::: Supplied data :::

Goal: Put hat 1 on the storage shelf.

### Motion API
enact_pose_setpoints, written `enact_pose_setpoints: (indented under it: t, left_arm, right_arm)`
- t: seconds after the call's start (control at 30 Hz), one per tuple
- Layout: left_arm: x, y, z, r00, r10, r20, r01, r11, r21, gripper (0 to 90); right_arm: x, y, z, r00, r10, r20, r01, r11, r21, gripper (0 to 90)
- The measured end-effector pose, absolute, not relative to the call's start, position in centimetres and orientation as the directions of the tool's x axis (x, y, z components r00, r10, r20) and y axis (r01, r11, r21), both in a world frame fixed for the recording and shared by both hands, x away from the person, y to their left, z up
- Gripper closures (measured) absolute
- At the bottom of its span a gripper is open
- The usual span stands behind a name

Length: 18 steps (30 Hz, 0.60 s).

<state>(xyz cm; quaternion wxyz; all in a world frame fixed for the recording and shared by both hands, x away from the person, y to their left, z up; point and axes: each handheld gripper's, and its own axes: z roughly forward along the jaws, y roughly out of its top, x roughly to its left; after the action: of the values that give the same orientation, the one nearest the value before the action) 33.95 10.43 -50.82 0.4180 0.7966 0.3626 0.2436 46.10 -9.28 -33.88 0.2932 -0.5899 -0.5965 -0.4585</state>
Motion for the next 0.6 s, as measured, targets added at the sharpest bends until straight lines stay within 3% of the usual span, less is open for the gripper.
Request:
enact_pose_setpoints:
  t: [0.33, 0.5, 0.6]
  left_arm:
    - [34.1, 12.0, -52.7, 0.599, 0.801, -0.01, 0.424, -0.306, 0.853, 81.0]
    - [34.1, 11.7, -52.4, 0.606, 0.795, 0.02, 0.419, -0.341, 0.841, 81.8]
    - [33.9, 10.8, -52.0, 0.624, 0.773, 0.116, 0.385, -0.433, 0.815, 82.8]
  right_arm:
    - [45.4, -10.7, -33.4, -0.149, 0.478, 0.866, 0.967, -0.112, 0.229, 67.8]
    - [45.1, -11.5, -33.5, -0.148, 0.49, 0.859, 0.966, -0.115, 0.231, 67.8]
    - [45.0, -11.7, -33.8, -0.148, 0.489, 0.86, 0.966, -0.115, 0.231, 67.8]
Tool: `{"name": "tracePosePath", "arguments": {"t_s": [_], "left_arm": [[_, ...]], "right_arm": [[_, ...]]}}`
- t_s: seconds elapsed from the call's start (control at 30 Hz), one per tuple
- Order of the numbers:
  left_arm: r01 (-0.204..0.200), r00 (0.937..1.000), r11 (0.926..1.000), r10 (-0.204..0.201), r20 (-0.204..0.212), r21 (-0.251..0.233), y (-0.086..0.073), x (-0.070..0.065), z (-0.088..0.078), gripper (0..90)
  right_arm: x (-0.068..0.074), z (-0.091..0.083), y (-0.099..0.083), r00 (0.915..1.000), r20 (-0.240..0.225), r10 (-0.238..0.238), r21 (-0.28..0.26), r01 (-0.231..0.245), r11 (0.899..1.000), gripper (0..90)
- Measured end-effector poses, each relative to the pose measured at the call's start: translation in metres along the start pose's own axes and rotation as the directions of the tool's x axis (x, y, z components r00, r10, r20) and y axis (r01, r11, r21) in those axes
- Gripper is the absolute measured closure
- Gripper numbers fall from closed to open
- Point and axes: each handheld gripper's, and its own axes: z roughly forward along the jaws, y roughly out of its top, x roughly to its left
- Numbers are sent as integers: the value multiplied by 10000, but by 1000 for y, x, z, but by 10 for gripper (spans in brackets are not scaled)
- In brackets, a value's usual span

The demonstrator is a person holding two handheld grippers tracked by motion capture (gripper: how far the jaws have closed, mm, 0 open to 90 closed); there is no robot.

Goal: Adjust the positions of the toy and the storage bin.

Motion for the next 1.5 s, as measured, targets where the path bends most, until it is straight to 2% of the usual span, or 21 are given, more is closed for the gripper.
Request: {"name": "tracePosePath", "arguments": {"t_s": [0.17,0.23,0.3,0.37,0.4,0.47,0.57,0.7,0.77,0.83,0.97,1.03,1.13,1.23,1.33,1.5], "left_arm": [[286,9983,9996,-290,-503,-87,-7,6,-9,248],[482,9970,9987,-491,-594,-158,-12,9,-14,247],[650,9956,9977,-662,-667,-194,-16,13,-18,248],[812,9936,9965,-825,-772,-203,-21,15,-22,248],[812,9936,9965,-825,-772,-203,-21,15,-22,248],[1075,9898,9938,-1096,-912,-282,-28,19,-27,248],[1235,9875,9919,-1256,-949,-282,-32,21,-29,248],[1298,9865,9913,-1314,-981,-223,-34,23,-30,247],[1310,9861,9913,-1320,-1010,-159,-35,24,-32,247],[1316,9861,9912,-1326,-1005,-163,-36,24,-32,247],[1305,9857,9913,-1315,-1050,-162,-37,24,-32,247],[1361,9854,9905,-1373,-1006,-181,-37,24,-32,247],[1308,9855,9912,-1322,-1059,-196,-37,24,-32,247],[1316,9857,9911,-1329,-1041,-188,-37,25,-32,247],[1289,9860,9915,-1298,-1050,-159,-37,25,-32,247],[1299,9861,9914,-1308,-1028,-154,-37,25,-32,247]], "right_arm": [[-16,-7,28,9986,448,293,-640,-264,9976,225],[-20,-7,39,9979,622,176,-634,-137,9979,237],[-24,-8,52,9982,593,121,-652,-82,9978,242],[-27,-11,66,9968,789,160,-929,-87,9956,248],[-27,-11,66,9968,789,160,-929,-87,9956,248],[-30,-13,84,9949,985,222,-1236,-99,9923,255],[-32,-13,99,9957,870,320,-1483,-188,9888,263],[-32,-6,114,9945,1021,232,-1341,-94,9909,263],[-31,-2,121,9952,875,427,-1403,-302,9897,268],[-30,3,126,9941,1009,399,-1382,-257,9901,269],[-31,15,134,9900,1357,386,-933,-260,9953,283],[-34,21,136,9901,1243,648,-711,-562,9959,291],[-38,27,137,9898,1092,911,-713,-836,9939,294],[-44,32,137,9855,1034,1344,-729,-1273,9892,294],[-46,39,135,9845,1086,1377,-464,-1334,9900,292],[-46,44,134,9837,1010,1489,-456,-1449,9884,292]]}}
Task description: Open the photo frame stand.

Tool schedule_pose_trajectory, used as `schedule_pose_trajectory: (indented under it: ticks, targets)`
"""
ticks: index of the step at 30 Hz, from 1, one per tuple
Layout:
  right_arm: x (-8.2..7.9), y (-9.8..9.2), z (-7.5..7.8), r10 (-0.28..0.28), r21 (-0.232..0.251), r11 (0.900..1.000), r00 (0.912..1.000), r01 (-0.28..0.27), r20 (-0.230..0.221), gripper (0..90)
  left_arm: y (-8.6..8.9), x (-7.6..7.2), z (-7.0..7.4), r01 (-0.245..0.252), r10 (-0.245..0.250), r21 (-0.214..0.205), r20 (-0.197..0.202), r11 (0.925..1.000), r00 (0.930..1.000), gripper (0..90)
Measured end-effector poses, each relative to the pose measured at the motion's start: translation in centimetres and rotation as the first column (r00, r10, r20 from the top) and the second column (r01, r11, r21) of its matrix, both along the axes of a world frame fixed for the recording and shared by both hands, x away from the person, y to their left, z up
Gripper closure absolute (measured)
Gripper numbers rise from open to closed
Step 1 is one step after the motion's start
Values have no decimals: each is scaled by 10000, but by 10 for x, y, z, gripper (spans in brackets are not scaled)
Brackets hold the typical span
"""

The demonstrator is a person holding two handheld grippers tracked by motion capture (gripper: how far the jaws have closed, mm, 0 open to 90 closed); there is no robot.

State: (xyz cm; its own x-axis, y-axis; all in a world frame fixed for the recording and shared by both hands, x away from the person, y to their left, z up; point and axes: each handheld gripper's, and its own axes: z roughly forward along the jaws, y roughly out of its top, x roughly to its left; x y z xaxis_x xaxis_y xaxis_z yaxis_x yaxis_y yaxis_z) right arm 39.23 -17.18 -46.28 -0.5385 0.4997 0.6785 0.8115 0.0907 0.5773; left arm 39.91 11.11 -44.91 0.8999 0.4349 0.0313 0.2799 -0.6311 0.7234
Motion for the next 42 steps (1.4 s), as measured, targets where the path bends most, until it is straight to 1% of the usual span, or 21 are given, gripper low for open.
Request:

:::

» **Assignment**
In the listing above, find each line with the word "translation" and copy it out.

» **Task output**
- Measured end-effector poses, each relative to the pose measured at the call's start: translation in metres along the start pose's own axes and rotation as the directions of the tool's x axis (x, y, z components r00, r10, r20) and y axis (r01, r11, r21) in those axes
Measured end-effector poses, each relative to the pose measured at the motion's start: translation in centimetres and rotation as the first column (r00, r10, r20 from the top) and the second column (r01, r11, r21) of its matrix, both along the axes of a world frame fixed for the recording and shared by both hands, x away from the person, y to their left, z up

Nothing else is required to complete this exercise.